Background. Statins, or 3-hydroxy-3-methylglutaryl coenzyme A (HMG-CoA) reductase inhibitors, have anti-inflammatory effects that are independent of their lipid-lowering properties. Despite ...suppressive antiretroviral therapy (ART), elevated levels of immune activation and inflammation often persist. Methods. The Stopping Atherosclerosis and Treating Unhealthy Bone With Rosuvastatin in HIV (SATURN-HIV) trial is a randomized, double-blind, placebo-controlled study, designed to investigate the effects of rosuvastatin (10 mg/daily) on markers of cardiovascular disease risk in ART-treated human immunodeficiency virus (HIV)–infected subjects. A preplanned analysis was to assess changes in markers of immune activation at week 24. Subjects with low-density lipoprotein cholesterol <130 mg/dL and heightened immune activation (%CD8 + CD38 + HLA-DR + ≥19%, or plasma high-sensitivity C-reactive protein ≥2 mg/L) were randomized to receive rosuvastatin or placebo. We measured plasma (soluble CD14 and CD163) and cellular markers of monocyte activation (proportions of monocyte subsets and tissue factor expression) and T-cell activation (expression of CD38, HLA-DR, and PD1). Results.

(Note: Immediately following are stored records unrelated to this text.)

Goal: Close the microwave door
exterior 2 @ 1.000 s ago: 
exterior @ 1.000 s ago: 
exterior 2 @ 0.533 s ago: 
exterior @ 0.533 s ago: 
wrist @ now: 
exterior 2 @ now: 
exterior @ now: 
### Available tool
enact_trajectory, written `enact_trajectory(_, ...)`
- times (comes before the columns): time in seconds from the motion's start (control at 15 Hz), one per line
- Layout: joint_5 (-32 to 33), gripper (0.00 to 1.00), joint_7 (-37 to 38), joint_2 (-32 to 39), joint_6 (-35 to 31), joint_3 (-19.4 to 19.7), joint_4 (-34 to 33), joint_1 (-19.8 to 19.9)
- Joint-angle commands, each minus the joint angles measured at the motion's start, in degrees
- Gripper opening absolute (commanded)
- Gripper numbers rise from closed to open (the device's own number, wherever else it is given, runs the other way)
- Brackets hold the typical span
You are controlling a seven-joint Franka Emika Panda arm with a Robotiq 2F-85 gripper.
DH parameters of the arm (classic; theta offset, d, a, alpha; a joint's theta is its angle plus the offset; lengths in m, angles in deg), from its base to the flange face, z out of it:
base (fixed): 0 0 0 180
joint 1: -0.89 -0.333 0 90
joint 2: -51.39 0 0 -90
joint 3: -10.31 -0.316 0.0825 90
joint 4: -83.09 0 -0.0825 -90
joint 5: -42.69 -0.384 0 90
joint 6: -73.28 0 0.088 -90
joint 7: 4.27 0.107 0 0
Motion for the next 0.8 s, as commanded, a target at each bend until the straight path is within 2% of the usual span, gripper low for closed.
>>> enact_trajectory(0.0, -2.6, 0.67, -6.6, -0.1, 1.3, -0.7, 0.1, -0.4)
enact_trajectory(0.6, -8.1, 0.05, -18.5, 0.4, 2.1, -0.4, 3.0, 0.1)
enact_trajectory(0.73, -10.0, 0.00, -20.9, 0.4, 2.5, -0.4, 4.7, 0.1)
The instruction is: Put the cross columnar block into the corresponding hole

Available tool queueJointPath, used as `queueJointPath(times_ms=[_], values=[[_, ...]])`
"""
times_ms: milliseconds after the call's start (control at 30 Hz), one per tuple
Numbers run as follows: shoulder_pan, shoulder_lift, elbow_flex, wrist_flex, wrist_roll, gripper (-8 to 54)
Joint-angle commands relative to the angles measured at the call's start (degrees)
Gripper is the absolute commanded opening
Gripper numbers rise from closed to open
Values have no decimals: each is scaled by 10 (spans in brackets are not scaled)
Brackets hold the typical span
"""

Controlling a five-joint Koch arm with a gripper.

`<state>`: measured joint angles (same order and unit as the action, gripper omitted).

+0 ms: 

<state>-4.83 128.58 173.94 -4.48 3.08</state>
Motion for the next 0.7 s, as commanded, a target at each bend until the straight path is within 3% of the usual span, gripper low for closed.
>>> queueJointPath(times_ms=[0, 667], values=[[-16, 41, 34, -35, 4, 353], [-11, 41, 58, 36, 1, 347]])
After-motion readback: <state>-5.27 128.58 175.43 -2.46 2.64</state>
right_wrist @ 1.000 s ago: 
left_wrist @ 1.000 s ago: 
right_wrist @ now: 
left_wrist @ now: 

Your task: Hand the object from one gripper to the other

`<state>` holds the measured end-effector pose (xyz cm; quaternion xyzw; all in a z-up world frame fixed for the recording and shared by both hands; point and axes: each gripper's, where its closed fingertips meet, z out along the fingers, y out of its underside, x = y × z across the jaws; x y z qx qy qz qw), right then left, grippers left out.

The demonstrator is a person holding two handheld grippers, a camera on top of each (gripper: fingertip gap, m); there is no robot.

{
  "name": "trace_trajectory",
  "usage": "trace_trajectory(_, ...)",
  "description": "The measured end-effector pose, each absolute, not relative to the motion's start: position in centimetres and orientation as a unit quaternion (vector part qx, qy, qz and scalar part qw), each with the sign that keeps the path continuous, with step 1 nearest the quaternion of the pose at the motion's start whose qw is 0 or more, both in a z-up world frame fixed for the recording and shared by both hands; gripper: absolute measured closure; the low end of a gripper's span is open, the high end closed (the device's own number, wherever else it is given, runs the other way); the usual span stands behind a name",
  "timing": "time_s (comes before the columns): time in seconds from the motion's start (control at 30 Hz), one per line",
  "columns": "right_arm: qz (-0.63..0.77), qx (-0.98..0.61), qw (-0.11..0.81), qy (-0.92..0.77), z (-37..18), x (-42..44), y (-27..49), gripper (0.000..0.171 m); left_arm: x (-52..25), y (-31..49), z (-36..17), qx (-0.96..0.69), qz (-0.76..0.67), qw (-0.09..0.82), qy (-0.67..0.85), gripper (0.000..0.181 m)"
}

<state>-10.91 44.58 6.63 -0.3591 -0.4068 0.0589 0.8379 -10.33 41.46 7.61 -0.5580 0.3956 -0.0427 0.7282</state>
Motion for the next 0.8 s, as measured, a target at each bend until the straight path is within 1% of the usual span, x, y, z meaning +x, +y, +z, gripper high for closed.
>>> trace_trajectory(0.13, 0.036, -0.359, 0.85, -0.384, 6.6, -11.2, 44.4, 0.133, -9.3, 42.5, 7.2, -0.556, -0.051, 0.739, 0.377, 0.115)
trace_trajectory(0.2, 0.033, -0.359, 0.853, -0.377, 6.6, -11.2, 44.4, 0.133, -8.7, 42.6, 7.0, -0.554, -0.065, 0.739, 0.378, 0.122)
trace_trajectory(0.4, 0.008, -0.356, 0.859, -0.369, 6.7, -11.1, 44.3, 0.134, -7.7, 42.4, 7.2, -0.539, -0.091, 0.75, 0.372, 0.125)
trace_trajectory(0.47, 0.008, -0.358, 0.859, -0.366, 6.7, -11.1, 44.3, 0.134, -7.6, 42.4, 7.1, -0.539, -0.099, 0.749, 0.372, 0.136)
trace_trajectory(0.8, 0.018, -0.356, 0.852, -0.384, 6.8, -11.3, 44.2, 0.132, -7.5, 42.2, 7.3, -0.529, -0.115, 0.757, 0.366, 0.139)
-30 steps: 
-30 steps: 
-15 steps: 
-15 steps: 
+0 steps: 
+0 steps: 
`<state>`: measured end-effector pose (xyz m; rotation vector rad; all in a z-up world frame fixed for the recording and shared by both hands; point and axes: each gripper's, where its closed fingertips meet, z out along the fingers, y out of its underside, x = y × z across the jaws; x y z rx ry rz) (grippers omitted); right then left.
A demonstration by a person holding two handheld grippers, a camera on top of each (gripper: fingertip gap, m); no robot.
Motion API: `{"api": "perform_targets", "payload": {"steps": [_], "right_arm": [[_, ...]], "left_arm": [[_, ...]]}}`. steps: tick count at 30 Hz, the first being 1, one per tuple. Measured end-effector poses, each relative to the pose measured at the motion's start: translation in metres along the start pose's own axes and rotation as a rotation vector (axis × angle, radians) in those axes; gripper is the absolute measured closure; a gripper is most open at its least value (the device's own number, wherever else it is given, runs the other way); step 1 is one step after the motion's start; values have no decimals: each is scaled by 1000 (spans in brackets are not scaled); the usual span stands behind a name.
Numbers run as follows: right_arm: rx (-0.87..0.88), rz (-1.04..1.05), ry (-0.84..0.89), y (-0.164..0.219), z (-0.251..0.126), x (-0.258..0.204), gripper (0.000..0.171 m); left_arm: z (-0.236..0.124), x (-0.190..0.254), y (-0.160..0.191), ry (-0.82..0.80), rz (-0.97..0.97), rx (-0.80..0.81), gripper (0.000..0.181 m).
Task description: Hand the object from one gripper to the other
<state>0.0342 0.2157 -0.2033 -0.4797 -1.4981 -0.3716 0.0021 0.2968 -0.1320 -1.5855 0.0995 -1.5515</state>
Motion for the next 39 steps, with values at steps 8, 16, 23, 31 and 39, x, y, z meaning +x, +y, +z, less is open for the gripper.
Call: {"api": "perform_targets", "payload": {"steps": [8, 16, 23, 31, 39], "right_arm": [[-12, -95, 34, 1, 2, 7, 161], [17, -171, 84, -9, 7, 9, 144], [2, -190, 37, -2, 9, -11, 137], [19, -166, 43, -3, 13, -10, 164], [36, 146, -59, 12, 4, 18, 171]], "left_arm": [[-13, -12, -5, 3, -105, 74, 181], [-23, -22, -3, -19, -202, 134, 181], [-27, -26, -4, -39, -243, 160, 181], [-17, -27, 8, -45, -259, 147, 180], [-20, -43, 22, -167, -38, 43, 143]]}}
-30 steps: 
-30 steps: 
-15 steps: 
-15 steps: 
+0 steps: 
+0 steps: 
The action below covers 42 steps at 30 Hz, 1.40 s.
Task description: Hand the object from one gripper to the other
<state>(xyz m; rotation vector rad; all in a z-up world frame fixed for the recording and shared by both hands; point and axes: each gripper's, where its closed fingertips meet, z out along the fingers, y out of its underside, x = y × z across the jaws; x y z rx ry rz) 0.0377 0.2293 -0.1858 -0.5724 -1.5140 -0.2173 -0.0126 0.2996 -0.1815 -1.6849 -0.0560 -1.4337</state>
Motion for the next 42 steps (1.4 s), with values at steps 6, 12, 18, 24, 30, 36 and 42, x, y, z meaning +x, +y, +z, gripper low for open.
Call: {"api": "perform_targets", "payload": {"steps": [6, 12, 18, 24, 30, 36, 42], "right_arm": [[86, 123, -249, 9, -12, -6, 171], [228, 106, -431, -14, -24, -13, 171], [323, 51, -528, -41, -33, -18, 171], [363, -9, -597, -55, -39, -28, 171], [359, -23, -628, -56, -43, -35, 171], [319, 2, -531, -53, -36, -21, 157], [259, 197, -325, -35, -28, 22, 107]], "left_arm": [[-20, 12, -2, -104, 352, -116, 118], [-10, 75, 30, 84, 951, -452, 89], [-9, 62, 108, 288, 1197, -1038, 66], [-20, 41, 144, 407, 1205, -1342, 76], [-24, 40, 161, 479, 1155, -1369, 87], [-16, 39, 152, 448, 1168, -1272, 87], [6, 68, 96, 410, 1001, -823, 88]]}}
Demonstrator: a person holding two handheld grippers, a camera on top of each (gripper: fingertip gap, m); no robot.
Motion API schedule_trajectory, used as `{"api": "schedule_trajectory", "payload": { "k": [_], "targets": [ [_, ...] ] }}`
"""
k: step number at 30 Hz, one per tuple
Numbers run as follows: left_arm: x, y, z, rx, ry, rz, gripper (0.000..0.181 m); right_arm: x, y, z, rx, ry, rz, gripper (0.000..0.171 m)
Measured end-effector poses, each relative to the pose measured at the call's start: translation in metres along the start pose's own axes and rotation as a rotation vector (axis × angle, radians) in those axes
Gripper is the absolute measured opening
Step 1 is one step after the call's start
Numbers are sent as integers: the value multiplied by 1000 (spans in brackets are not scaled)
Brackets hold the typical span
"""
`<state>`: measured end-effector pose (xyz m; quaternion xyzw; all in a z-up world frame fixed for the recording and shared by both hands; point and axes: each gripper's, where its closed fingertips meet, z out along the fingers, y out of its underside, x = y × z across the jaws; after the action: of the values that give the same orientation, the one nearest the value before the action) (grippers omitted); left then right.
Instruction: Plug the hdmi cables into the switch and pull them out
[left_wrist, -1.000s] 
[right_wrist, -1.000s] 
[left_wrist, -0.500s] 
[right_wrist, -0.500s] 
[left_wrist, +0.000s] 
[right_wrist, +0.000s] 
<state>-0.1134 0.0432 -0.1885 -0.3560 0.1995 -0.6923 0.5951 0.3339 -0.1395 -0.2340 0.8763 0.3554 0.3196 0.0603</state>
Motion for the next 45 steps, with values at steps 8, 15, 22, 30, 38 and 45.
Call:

After 24 weeks of rosuvastatin, we found significant decreases in plasma levels of soluble CD14 (-13.4% vs 1.2%, P = .002) and in proportions of tissue factor–positive patrolling (CD14 Dim CD16 + ) monocytes (-38.8% vs -11.9%, P = .04) in rosuvastatin-treated vs placebo-treated subjects. These findings were independent of the lipid-lowering effect and the use of protease inhibitors. Rosuvastatin did not lead to any changes in levels of T-cell activation. Conclusions. Rosuvastatin treatment effectively lowered markers of monocyte activation in HIV-infected subjects on antiretroviral therapy. Clinical Trials Registration. NCT01218802.